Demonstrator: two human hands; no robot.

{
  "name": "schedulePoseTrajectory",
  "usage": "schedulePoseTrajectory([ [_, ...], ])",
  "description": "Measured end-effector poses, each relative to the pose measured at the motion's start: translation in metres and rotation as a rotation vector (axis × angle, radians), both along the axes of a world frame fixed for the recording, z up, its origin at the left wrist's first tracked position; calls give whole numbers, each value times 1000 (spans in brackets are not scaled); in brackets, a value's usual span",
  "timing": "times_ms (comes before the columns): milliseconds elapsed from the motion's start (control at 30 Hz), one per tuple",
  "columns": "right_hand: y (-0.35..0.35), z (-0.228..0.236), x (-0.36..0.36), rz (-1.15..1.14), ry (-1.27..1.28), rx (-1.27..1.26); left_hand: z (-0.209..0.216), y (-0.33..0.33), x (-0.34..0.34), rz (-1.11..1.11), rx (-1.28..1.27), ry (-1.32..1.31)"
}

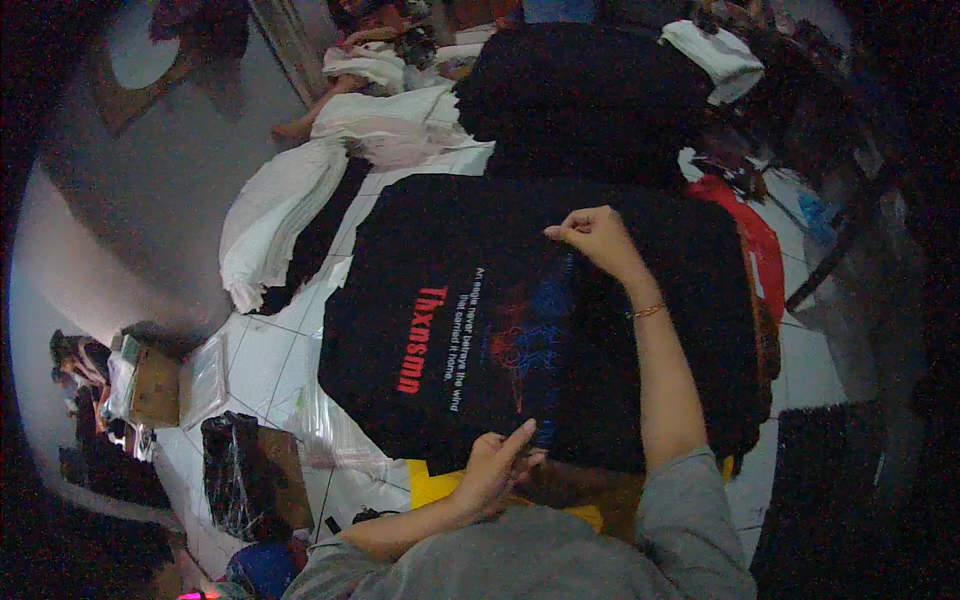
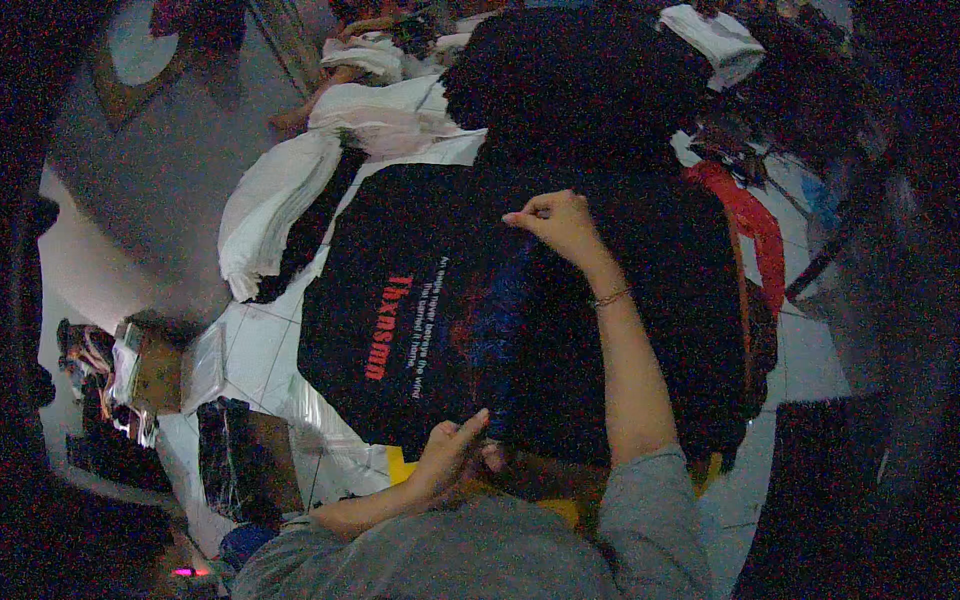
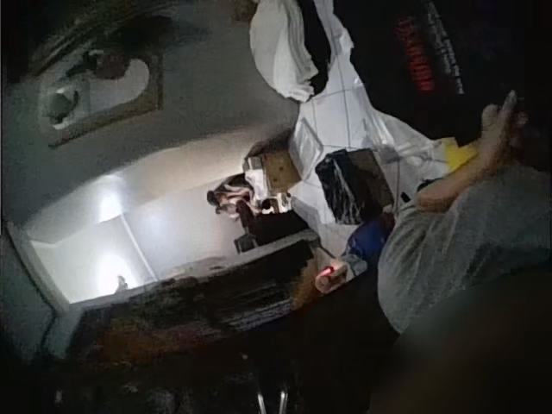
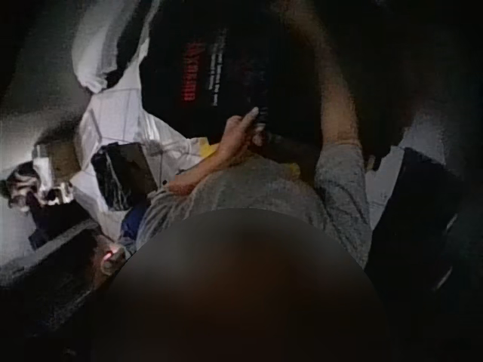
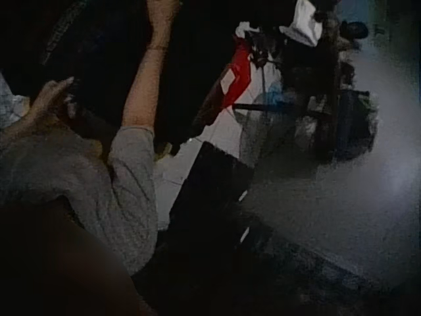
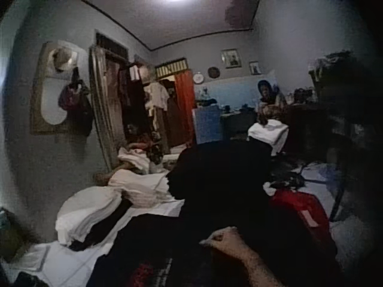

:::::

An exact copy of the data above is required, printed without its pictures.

Demonstrator: two human hands; no robot.

{
  "name": "schedulePoseTrajectory",
  "usage": "schedulePoseTrajectory([ [_, ...], ])",
  "description": "Measured end-effector poses, each relative to the pose measured at the motion's start: translation in metres and rotation as a rotation vector (axis × angle, radians), both along the axes of a world frame fixed for the recording, z up, its origin at the left wrist's first tracked position; calls give whole numbers, each value times 1000 (spans in brackets are not scaled); in brackets, a value's usual span",
  "timing": "times_ms (comes before the columns): milliseconds elapsed from the motion's start (control at 30 Hz), one per tuple",
  "columns": "right_hand: y (-0.35..0.35), z (-0.228..0.236), x (-0.36..0.36), rz (-1.15..1.14), ry (-1.27..1.28), rx (-1.27..1.26); left_hand: z (-0.209..0.216), y (-0.33..0.33), x (-0.34..0.34), rz (-1.11..1.11), rx (-1.28..1.27), ry (-1.32..1.31)"
}

The exercise was answered completely.